The latter forecast, if realised, could drive down the price on new government debt issues, if the treasury's need is sufficiently fed by expectedly cheaper donor funds.

price adjustment

The BOJ said too that its action was pegged on the downward adjustment in prices. Annual inflation was down to 9.0 per cent in June from 24 per cent at June 2008, while fiscal inflation fell three points in the first quarter, from 12.4 per cent recorded at March 2009.

"This out-turn has been underpinned by continued stability in the foreign exchange market," said the BOJ in a statement released Friday.

"Additionally, the BOJ's gross foreign reserves have stabilised at US$1.6 billion."

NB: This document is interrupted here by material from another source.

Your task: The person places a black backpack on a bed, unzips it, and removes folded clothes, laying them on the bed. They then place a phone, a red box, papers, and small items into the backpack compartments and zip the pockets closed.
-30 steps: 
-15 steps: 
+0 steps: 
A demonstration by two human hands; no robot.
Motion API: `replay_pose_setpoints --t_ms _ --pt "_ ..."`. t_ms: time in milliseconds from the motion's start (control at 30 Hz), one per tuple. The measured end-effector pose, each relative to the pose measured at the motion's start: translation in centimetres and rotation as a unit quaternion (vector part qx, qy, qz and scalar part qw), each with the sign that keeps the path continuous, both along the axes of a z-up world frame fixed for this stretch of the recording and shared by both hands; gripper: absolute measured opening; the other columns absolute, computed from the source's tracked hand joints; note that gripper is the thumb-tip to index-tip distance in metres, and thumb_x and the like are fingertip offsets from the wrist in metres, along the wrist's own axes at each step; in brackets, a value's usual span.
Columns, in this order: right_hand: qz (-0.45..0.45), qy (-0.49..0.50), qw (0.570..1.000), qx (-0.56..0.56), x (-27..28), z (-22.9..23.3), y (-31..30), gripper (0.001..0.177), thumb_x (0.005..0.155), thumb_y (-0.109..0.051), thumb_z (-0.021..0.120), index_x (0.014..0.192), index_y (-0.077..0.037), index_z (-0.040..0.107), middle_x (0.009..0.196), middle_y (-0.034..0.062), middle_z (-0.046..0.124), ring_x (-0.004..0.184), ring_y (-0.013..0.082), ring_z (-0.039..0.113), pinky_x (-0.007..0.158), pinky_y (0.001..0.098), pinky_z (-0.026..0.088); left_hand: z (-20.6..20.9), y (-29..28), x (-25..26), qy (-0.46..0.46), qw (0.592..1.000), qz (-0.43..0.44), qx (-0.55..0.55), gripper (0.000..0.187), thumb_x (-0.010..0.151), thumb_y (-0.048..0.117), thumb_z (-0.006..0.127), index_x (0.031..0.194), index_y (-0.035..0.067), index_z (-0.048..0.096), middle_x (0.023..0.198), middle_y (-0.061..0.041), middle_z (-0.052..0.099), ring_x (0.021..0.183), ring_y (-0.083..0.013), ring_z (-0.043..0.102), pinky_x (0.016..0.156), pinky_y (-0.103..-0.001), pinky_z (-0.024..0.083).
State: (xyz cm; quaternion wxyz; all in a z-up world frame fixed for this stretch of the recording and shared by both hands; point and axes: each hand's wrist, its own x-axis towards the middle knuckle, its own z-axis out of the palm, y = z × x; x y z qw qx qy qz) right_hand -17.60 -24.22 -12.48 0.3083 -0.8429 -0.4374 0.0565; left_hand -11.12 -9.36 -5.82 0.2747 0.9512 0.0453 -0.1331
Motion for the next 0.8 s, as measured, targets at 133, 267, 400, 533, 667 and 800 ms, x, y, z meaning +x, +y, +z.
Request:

The central bank's decision, announced an hour into trading Friday, appeared to have no impact on the stock market, which closed the day down 97 points at 80,117 on the broad JSE Market Index, though advancing stocks dominated losers six to four.

Analysts say the expected lower returns on securities will likely result in a boost for stock market activity, but only if more rates cuts occur this year.

"It could happen if JMA continues the pressure on Minister Shaw - Senator Wehby is out of the picture - and if the minister can persuade the BOJ," said one analyst who requested anonymity.

"But we never try to predict what the central bank would do."

Latibeaudiere, whose chief job includes control of inflation, uses interest rates to shield against depreciation of the JMD. The more the local currency loses value, the greater the likelihood of higher inflation, since more money is needed to buy the same amount of goods.

But as the IMF talks wind down to an agreement, the central bank says it anticipates continued stability in the foreign exchange market going forward, which would indicate it has less of an incentive to keep interest rates high.

"The prospects for continued stability in money and foreign exchange markets have been strengthened by the Government's decision to secure a stand-by arrangement with the International Monetary Fund," the BOJ said.

The JMD which lost 13 per cent of value last year, but has stabilised around J$89:US$1 in recent months, closed trading Friday, down one cent, at $89.10.